Non-mosaic Down syndrome is listed under 110.06. The evidence the Social Security Administration (SSA) looks at when evaluating a claim under 110.06 centers around laboratory findings, specifically a report of karyotype analysis, the determinative test to establish non-mosaic Down syndrome. However, if you do not have a karyotype analysis documenting that you have non-mosaic Down syndrome, you may still be found disabled under 110.06B or 110.06C. To meet a listing under 110.06B, SSA needs a physician’s report that states that your karyotype evidence is consistent with prior karyotype analysis, and that you have the distinctive facial or other physical features of Down syndrome. Under 110.06C, a claimant may be found disabled even without having information about prior karyotype analysis if SSA receives a physician’s report stating that you have the distinctive facial or other physical features of Down syndrome and evidence that your functioning is consistent with a diagnosis of non-mosaic Down syndrome.
Also effected by the new rule are catastrophic congenital disorders, which SSA evaluates under listing 110.08. Listing 110.08 is broken down into two parts: A and B. To determine whether you meet one of these listings, SSA requires one of the following:
1. A laboratory report of the test that documents your disorder, signed by aphysician.

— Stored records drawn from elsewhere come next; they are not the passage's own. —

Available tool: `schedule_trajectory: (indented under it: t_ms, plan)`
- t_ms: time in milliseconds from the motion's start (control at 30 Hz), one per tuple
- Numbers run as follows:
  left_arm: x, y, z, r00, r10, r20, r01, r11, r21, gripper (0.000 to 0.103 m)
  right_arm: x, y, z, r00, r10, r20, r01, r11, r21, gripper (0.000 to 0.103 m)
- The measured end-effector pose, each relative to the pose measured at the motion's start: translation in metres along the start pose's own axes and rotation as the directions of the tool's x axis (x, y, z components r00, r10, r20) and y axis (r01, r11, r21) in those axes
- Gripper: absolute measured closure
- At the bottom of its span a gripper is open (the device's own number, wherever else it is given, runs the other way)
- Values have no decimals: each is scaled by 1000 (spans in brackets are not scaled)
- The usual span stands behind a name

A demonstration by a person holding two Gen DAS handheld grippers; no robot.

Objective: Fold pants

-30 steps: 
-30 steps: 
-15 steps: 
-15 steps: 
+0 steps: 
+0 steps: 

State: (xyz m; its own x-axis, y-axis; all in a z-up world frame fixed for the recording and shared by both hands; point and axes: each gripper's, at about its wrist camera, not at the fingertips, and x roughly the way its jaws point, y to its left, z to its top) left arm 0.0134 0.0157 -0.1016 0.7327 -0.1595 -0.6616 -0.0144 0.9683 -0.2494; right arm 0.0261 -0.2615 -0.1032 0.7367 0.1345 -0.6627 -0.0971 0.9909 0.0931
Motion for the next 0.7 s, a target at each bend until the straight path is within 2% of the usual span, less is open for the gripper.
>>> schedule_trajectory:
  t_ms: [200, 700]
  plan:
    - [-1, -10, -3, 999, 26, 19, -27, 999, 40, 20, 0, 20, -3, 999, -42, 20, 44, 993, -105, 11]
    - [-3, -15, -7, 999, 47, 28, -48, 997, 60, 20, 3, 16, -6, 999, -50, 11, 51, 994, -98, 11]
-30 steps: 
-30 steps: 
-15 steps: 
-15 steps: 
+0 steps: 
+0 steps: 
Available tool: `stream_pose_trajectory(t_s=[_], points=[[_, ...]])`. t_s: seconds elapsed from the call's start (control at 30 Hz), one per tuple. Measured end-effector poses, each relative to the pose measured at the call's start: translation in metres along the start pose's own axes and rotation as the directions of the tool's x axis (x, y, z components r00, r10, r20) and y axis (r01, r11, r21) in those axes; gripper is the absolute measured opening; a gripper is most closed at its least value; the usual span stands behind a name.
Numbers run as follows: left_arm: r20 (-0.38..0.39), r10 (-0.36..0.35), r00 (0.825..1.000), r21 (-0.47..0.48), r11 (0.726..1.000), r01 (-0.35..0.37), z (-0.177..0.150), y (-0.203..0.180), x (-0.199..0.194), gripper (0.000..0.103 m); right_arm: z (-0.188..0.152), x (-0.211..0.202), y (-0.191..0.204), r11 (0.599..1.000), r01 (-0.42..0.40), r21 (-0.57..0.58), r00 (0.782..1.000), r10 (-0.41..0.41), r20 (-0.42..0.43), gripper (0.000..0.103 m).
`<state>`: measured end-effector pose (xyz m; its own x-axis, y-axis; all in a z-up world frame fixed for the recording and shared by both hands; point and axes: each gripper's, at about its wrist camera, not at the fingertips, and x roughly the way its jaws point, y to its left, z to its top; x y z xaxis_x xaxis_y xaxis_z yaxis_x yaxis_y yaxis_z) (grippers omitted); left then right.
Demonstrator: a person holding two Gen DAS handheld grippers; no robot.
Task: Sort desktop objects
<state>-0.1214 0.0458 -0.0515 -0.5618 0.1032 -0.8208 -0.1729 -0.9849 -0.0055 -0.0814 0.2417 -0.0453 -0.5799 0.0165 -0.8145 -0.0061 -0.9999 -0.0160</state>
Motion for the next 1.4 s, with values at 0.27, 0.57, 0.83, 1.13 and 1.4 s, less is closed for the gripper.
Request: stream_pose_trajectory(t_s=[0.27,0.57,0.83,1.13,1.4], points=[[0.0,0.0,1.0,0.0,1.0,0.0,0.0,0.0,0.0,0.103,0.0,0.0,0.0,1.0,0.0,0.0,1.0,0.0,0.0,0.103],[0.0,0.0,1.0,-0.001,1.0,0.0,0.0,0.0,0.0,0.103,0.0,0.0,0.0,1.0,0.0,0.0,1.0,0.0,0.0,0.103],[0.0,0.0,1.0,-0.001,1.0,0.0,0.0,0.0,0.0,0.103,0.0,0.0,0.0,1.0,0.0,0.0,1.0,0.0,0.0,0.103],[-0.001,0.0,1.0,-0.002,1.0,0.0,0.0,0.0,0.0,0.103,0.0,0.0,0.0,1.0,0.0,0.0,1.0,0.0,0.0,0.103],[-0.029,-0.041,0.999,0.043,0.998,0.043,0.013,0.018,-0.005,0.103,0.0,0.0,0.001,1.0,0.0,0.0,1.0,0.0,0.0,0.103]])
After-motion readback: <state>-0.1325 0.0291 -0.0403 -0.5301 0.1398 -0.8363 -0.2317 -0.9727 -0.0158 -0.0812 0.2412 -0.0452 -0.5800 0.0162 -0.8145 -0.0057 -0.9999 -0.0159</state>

2. A laboratory report of the test that documents your disorder that is not signed by a physician and a report from a physician saying that you have the disorder.
3. A report from a physician that states that you have the disorder and that you had definitive testing that documented your disorder.
If SSA does not have definitive laboratory evidence, you may still be found to meet 110.08A or B if SSA has a report from a physician that states that you have the disorder and that you have the typical clinical features of that disorder, and other evidence that supports that diagnosis.